Monte Carlo Method and pi

Mon Jul 12 23:26:32 EDT 2004

Tim Hochberg <tim.hochberg at ieee.org> writes:

> I can more than double the speed of this under psyco by replacing **2
> with x*x. I have inside information that pow is extra slow on psyco(*)

Thanks for pointing this out.  This change sped up all of the
methods I've tried.  It's too bad that Python does optimize this,
but I case pow could be redefined at runtime.

> (*) Psyco's support for floating point operations is considerable
> slower than its support for integer operations. The latter are
> optimized all the way to assembly when possible, but the latter are,
> at best, optimized into C function calls that perform the
> operation.

That's unfortunate.

> Thus there is always some function call overhead.

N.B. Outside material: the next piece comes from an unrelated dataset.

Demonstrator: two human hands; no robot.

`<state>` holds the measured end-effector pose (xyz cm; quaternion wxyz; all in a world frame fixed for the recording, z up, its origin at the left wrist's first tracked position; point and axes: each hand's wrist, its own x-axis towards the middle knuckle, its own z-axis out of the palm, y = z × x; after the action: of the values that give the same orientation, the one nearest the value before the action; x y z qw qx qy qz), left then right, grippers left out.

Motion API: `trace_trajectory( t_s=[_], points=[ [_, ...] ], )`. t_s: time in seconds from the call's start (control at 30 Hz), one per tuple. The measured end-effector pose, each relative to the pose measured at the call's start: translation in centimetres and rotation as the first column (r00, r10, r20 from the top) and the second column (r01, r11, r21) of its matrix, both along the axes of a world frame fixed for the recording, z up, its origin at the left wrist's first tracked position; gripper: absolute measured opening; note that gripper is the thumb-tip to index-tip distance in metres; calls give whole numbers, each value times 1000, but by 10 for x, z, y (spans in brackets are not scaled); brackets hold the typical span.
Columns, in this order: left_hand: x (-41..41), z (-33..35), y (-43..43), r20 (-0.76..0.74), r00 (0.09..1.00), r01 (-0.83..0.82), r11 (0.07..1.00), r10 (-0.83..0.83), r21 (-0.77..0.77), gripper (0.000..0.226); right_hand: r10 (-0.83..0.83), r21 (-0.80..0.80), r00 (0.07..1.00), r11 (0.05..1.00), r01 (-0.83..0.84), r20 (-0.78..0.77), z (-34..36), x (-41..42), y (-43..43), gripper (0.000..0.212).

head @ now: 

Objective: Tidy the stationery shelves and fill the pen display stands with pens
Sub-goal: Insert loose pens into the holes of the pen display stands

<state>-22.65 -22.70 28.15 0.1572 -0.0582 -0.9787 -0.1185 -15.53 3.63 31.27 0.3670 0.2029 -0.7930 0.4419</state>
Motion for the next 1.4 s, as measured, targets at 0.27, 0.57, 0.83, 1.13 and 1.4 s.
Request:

Fixing
> this would require someone who groks both the guts of Psyco and the
> intracies of x86 floating point machine code to step forward. 

If someone volunteers, that would be great.  I don't know anything
about x86 floating point;  is it a real mess?

> If one takes into the accout the speed difference of the two CPUs this
> puts the both the numarray and psyco solutions within about 50% of the
> Fortran solution, which I'm impressed by. 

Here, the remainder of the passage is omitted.